Ведь это же было так, было…
Антон кивнул, осторожно отодвинул Тышку и зашагал к Корнелию.
— Господин Корнелий, можно вас попросить?.. Разрешите мне на десять минут выйти за ограду. Там на углу есть лавка, в ней булочки продают, всегда горячие, с изюмом. В доставке таких не бывает даже по воскресеньям. Изюму там густо–густо… Ребята говорят: мы бы в «балагане» именинный чай устроили…
Корнелий озадаченно молчал.
— Эмма… То есть госпожа Эмма и господин Валентин иногда разрешали… У нас мелкие деньги есть, нам выдают карманные…
Не зная, что решить, Корнелий машинально прошелся глазами по Антону: по серой фланелевой курточке, по мешковатым, перемазанным землей брюкам. Встретился с просящим взглядом.
— Я переоденусь в школьное, господин Корнелий. Я быстро…
— Да не в том дело. Инспектор Мук запретил всякие выходы на этой неделе. Нам всем влетит.
Антон сник. Потом опять глянул просительно:
— А тогда… извините… не могли бы вы сами купить? Это совсем рядом.
— Я?!
Ох, да они же ничего не знают! Никто, кроме Цезаря. Он, Корнелий, для них сотрудник школы, вольный человек. Наверно, меж собой удивляются: что это он безвылазно торчит здесь несколько суток?

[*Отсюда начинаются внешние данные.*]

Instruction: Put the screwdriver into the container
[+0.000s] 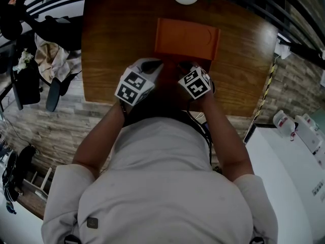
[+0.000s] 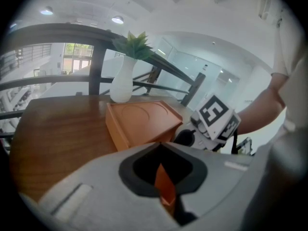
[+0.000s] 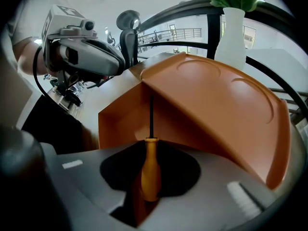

А… почему бы не купить ребятам булочек? Кто помешает? Улан в проходной? Но в его глазах Корнелий просто дежурный воспитатель. А до лавочки квартал…
Ох как вдруг захотелось наружу, за эту грязно–белую стену!
Разве это что–то изменит? Ничего… Но все равно!
Сердце забухало, сбивая дыхание.
— Ну… хорошо. Только у меня ни гроша, давайте вашу мелочь.
Они сбежались стайкой. Лишь Цезарь в стороне. Антон собрал горсточку алюминиевых, почти невесомых монеток. Жалкие грошики, которые муниципальная служба призрения выдавала для радости жизни безындексным детишкам. Наличные! Потому что перечислять–то было некуда: не имеешь индекса — нет и счета в банке…
— Вот, господин Корнелий. Пожалуйста, если можно, купите на все…
— Хорошо. Но условимся: чтобы здесь все было в порядке, пока я хожу.
Антон встал навытяжку, словно кадет:
— Честное слово, я отвечаю. Все будет тихо, сколько бы вы ни ходили…
«А сколько тут ходить–то?..»
Корнелий пошел к проходной. Сердце все еще колотилось. И словно эхо от него, прозвучали сзади торопливые шаги. Догонял Цезарь.
— Господин Корнелий… Вот… — Он смотрел без прежней жестокости, почти умоляюще. Протягивал серебристую монетку. Она оказалась странно тяжелой.
— Что это?
— У меня другой нет, господин Корнелий. Это старинная. «Десять колосков»… Видите, на ней Юхан–Хранитель. Это денежка из древнего Звездограда…
На монетке в окружении мелких полустертых букв Корнелий увидел мальчишечий профиль. Обычный пацаненок — со вздернутым носом, с растрепанными волосами…
— Но… она же у тебя, наверно, не просто так… — догадался Корнелий.
— Не просто… — У Цезаря повлажнели глаза.
— Наверно, вроде талисмана?
— Да! Но сейчас можно. Пусть…
«Значит, для него это так важно — внести свой вклад в ребячий праздник! Почему? Из–за одной переглядки с Ильей? Или просто измучился в своем одиночестве?»
Но Цезарь торопливо выговорил:
— Я очень прошу… Я понимаю, из индексной будки вам нельзя звонить, но есть автоматы, которые от монеток работают. Эта подойдет, я знаю…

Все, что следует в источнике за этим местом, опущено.